> [INSTRUCTIONS TO FOLLOW]: Each line of the records needs to be written out exactly, with any image left out.

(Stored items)
···

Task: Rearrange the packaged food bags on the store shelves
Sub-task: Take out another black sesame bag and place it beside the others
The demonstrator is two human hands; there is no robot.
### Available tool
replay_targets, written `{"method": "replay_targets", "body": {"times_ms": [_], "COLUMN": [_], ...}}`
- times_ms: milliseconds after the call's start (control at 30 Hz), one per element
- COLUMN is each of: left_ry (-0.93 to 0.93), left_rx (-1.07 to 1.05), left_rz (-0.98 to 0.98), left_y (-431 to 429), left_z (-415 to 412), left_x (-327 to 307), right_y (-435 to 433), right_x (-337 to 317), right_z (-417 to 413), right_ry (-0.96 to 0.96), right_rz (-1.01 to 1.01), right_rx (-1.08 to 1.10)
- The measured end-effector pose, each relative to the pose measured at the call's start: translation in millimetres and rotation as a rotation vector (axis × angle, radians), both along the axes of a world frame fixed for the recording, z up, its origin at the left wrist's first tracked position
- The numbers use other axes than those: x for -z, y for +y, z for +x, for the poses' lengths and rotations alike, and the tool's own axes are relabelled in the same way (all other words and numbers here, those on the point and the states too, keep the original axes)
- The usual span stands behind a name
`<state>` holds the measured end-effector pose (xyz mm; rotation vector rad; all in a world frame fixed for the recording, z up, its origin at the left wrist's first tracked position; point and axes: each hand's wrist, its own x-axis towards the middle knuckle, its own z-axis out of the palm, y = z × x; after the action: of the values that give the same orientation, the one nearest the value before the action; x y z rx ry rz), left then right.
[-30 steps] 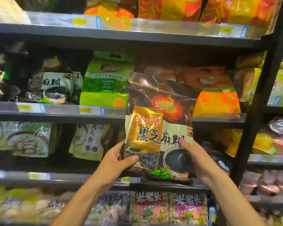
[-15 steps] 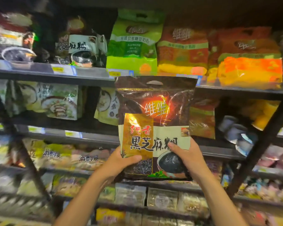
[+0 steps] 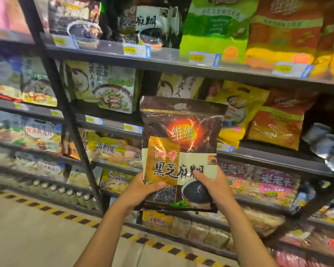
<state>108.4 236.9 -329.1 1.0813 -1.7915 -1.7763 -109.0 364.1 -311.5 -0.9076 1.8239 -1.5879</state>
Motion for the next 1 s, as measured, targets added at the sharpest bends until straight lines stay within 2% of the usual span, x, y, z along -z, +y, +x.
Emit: {"method": "replay_targets", "body": {"times_ms": [633,1000], "left_ry": [0.058,0.111], "left_rx": [-0.116,-0.096], "left_rz": [0.008,-0.062], "left_y": [-44,-83], "left_z": [118,164], "left_x": [4,-44], "right_y": [-61,-100], "right_x": [-7,-50], "right_z": [107,155], "right_ry": [0.018,0.050], "right_rz": [-0.014,-0.120], "right_rx": [-0.111,-0.107]}}
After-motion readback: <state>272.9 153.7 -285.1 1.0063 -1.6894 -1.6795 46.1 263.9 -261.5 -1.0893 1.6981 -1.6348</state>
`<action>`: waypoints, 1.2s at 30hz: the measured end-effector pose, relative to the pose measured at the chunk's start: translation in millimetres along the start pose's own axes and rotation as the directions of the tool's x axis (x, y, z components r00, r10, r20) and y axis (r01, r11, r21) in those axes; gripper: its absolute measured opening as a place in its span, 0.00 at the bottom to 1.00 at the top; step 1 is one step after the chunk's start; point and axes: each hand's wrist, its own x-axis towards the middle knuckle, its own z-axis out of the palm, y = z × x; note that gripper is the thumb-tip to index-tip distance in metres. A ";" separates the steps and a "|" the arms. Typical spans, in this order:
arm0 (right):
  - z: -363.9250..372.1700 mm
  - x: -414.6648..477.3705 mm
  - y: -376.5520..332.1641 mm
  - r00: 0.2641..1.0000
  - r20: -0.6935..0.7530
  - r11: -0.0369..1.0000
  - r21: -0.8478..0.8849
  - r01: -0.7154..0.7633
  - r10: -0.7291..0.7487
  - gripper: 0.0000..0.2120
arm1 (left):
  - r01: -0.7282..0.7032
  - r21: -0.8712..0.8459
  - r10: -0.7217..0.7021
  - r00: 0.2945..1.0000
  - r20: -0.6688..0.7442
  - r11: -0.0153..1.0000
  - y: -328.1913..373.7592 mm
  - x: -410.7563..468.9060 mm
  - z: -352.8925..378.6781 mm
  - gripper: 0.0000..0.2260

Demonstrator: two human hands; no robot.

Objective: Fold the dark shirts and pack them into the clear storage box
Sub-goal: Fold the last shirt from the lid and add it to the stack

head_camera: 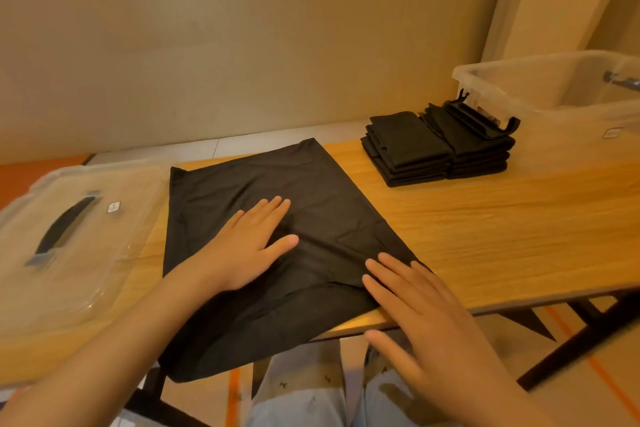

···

> [THE COMPLETED TASK]:
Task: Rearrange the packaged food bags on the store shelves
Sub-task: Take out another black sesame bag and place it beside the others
The demonstrator is two human hands; there is no robot.
### Available tool
replay_targets, written `{"method": "replay_targets", "body": {"times_ms": [_], "COLUMN": [_], ...}}`
- times_ms: milliseconds after the call's start (control at 30 Hz), one per element
- COLUMN is each of: left_ry (-0.93 to 0.93), left_rx (-1.07 to 1.05), left_rz (-0.98 to 0.98), left_y (-431 to 429), left_z (-415 to 412), left_x (-327 to 307), right_y (-435 to 433), right_x (-337 to 317), right_z (-417 to 413), right_ry (-0.96 to 0.96), right_rz (-1.01 to 1.01), right_rx (-1.08 to 1.10)
- The measured end-effector pose, each relative to the pose measured at the call's start: translation in millimetres and rotation as a rotation vector (axis × angle, radians), both along the axes of a world frame fixed for the recording, z up, its origin at the left wrist's first tracked position
- The numbers use other axes than those: x for -z, y for +y, z for +x, for the poses' lengths and rotations alike, and the tool's own axes are relabelled in the same way (all other words and numbers here, those on the point and the states too, keep the original axes)
- The usual span stands behind a name
`<state>` holds the measured end-effector pose (xyz mm; rotation vector rad; all in a world frame fixed for the recording, z up, its origin at the left wrist's first tracked position; point and axes: each hand's wrist, its own x-axis towards the middle knuckle, its own z-axis out of the palm, y = z × x; after the action: of the values that give the same orientation, the one nearest the value before the action; x y z rx ry rz), left then right.
[-30 steps] 
[-15 steps] 
[+0 steps] 
<state>108.4 236.9 -329.1 1.0813 -1.7915 -1.7763 -109.0 364.1 -311.5 -0.9076 1.8239 -1.5879</state>
Motion for the next 1 s, as measured, targets added at the sharpest bends until straight lines stay within 2% of the usual span, x, y, z along -z, +y, +x.
Emit: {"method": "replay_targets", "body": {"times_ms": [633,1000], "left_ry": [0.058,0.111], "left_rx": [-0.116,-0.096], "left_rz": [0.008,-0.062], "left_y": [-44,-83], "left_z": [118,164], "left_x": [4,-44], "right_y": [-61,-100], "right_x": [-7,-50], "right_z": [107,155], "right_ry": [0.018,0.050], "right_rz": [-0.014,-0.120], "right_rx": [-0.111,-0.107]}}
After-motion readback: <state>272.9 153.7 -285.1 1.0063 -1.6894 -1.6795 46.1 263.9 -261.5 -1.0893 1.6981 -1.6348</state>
`<action>`: waypoints, 1.2s at 30hz: the measured end-effector pose, relative to the pose measured at the chunk's start: translation in millimetres along the start pose's own axes and rotation as the directions of the tool's x axis (x, y, z components r00, r10, r20) and y axis (r01, r11, r21) in those axes; gripper: its absolute measured opening as a place in its span, 0.00 at the bottom to 1.00 at the top; step 1 is one step after the chunk's start; point and axes: each hand's wrist, its own x-axis towards the middle knuckle, its own z-axis out of the palm, y = z × x; note that gripper is the thumb-tip to index-tip distance in metres. A ";" separates the steps and a "|" the arms. Typical spans, in this order:
arm0 (right):
  - z: -363.9250..372.1700 mm
  - x: -414.6648..477.3705 mm
  - y: -376.5520..332.1641 mm
  - r00: 0.2641..1.0000
  - r20: -0.6935..0.7530
  - r11: -0.0369..1.0000
  - r21: -0.8478..0.8849
  - r01: -0.7154..0.7633
  - r10: -0.7291..0.7487
  - gripper: 0.0000..0.2120
arm1 (left):
  - r01: -0.7282..0.7032
  - r21: -0.8712..0.8459
  - r10: -0.7217..0.7021
  - r00: 0.2945..1.0000
  - r20: -0.6688..0.7442
  - r11: -0.0153..1.0000
  - y: -328.1913..373.7592 mm
  - x: -410.7563..468.9060 mm
  - z: -352.8925..378.6781 mm
  - gripper: 0.0000..0.2260

Demonstrator: two human hands; no robot.

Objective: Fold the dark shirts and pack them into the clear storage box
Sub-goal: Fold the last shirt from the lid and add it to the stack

head_camera: 

There's no more to the answer.